Wenn Günther Platter laut im Wald pfeift
Nehammer versteht unter Verantwortung, an der Macht zu bleiben. Davon ist ihm aktuell noch mehr zugefallen, als er sich wahrscheinlich träumen hat lassen. Anders als sein Vorgänger Alexander Schallenberg, der plötzlich Kanzler und – ganz offen – auch plötzlich überfordert war, traut sich Nehammer das Amt zu, für das ihn kein Wähler und keine Wählerin, sondern ausschließlich die Chefin der ÖVP Niederösterreich auserkoren hat. So gesehen war es nicht überraschend, dass der Tiroler ÖVP-Chef und Landeshauptmann Günther Platter in der ORF-Pressestunde auf lautes Pfeifen im Wald gesetzt hat, als es um die Frage von Neuwahlen ging: Ich kenne Wenige, die dafür sind, sagte Platter. Die Menschen wollten keine Wahlen, denn das bedeute Verunsicherung. Wir stehen den Wählern im Wort. Die 37 Prozent haben 2019 freilich weder Platter, noch Mikl-Leitner und schon gar nicht Haslauer oder Stelzer gewählt. Sondern den Farbfilm mit der laut Platter unglaublichen Strahlkraft, die jetzt unglaublich schnell verblasst ist.
Die ÖVP fürchtet nichts so sehr wie rasche Neuwahlen, bei denen sie Richtung 20 Prozent abstürzt, in die Opposition verbannt wird oder – wahrscheinlicher – wieder den Juniorpartner der machtbegierigen SPÖ spielen muss. Mit Karl Nehammer haben die Landeschefs einen Frontmann nominiert, der das verhindern soll. Er ist mit den Grünen kompatibel und anpassungsfähig, auch wenn sein martialischer Touch das nicht auf den ersten Blick vermuten lässt. Es geht um Machterhalt und nicht um Neuaufstellung.

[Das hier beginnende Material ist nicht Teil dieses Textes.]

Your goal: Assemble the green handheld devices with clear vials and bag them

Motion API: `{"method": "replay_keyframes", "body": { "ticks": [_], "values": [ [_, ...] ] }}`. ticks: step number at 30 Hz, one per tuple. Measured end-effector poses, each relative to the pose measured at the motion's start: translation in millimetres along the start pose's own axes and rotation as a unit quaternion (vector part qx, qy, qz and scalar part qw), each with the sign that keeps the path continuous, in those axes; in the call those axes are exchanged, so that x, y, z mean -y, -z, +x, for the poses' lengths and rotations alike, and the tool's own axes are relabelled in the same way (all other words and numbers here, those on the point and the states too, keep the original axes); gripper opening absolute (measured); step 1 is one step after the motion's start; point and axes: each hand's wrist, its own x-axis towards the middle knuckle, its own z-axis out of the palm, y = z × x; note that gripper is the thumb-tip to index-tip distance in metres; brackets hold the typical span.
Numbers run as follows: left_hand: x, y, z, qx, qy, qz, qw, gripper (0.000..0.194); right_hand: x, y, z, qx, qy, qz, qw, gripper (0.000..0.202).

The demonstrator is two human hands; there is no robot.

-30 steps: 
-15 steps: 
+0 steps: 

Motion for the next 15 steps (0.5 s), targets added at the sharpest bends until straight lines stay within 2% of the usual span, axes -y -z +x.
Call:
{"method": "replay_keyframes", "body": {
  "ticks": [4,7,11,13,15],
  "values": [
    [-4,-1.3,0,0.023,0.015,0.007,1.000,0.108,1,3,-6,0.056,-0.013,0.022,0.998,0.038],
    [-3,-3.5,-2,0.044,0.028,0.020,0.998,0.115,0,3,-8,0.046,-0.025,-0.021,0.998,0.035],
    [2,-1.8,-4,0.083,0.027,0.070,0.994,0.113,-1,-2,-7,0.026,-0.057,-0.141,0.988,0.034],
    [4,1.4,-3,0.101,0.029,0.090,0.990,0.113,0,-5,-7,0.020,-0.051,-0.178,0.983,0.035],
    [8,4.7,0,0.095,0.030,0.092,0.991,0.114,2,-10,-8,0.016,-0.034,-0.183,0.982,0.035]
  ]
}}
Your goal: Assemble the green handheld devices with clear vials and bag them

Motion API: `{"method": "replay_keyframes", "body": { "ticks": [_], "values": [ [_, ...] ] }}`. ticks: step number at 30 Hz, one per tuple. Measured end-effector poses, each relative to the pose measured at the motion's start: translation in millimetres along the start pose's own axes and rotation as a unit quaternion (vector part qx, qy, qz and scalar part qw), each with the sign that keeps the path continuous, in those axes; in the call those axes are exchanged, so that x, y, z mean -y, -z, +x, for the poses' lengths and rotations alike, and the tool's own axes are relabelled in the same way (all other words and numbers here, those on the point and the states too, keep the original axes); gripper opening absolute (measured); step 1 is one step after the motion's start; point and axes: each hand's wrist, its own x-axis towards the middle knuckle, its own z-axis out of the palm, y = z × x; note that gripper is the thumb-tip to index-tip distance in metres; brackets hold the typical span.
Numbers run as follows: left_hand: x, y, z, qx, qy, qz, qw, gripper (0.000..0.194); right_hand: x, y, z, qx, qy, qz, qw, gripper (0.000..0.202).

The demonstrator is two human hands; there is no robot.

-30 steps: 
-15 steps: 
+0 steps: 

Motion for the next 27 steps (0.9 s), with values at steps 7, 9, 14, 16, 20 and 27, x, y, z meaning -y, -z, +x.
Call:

Die Stärke der Grünen & die Existenzberechtigung
Dafür müsste sich die ÖVP neu erfinden, nicht nur neu anmalen – wie es Johannes Huber hier beschreibt. Das wird nicht stattfinden, auch weil die Grünen die Nehammer-ÖVP stützen werden. Kogler & Co. haben kein Interesse an Neuwahlen. Und sie sind jetzt in einer unglaublich starken Position, echte Reformen durchzusetzen. Das müssen sie auch tun, und sie dürfen sich von Stahlhelmen in der Herrengasse, Wirtschaftsbund-Lobby in der Himmelpfortgasse und Zurufen aus St. Pölten nicht davon abhalten lassen. Dann – und nur dann – hat diese zerrüttete Koalition noch irgendeine Existenzberechtigung.